To do: Beginning with the line that holds "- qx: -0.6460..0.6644" in the data below, give again every line through the one that holds "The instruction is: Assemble", exactly as written.

Input data:
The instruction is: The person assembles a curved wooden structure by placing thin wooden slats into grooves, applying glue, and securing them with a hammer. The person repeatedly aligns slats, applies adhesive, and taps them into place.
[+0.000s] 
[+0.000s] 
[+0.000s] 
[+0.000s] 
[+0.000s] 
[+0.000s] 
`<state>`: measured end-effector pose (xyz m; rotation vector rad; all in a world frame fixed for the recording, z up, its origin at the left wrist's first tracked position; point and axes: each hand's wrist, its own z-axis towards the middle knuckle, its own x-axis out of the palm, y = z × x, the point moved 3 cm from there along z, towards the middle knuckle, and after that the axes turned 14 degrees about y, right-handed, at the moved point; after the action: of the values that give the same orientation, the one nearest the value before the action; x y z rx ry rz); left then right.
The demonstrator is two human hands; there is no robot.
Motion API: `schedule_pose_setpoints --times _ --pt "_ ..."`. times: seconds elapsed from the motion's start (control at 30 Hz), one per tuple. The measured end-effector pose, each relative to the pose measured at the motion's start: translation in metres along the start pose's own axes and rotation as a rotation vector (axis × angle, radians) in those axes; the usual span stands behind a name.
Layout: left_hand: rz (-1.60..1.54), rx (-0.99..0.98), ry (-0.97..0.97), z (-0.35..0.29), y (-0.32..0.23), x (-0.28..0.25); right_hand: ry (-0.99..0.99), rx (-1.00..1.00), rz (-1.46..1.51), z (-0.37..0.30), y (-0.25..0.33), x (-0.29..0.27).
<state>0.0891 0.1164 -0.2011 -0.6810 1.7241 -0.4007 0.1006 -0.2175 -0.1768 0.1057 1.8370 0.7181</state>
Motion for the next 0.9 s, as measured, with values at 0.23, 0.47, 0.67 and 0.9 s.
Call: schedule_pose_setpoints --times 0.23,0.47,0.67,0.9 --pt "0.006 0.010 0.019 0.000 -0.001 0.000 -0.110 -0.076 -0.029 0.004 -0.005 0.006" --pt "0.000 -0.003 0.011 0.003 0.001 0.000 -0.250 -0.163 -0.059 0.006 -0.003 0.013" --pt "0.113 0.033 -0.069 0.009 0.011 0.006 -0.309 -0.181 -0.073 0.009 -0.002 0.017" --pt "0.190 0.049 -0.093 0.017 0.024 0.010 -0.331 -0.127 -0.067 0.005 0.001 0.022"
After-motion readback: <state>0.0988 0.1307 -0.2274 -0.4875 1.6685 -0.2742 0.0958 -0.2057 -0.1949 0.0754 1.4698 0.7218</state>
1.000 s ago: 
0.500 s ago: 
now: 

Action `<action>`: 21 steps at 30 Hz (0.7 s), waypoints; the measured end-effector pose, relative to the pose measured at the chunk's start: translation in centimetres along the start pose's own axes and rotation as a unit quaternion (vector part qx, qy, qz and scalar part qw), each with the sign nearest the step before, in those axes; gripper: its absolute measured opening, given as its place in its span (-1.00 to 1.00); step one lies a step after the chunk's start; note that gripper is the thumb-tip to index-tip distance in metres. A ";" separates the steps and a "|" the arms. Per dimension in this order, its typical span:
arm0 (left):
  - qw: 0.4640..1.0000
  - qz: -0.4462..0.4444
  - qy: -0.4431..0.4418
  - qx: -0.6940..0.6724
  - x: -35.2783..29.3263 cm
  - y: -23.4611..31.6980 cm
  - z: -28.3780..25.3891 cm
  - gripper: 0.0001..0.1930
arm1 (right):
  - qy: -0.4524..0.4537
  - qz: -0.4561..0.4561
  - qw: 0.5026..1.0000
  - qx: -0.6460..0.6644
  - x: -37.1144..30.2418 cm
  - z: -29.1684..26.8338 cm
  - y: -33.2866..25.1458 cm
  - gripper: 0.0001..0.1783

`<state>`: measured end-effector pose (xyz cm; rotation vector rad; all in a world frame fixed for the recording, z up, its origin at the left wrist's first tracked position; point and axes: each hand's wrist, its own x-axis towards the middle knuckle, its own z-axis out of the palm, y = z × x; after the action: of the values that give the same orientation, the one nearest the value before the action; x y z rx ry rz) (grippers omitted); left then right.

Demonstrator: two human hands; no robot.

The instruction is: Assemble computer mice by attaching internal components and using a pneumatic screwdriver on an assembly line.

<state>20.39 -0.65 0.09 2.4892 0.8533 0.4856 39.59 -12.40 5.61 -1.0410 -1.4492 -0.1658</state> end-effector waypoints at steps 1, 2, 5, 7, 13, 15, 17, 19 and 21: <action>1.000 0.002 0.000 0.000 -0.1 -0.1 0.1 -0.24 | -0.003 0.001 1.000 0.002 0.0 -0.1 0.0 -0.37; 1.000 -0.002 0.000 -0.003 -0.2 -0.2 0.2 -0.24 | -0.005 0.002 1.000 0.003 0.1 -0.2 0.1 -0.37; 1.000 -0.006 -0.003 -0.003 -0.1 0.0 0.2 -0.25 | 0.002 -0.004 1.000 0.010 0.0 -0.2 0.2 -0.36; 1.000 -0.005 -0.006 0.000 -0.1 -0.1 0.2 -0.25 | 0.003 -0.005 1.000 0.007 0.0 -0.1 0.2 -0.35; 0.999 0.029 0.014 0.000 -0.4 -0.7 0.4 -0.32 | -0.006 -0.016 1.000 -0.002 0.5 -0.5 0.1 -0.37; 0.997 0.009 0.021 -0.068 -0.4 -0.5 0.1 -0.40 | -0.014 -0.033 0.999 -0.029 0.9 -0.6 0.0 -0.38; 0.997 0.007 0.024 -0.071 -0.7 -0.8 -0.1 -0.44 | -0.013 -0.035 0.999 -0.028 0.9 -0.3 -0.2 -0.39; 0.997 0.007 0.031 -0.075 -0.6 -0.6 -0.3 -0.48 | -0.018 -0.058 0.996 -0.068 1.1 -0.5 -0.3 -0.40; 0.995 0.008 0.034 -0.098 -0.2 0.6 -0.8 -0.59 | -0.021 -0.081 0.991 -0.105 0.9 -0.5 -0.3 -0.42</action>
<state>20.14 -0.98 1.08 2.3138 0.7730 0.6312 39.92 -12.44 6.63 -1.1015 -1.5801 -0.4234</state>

Task response:
  - qx: -0.6460..0.6644
  - x: -37.1144..30.2418 cm
  - z: -29.1684..26.8338 cm
  - y: -33.2866..25.1458 cm
  - gripper: 0.0001..0.1783

`<state>`: measured end-effector pose (xyz cm; rotation vector rad; all in a world frame fixed for the recording, z up, its origin at the left wrist's first tracked position; point and axes: each hand's wrist, its own x-axis towards the middle knuckle, its own z-axis out of the palm, y = z × x; after the action: of the values that give the same orientation, the one nearest the value before the action; x y z rx ry rz) (grippers omitted); left then right.

Demonstrator: two human hands; no robot.

The instruction is: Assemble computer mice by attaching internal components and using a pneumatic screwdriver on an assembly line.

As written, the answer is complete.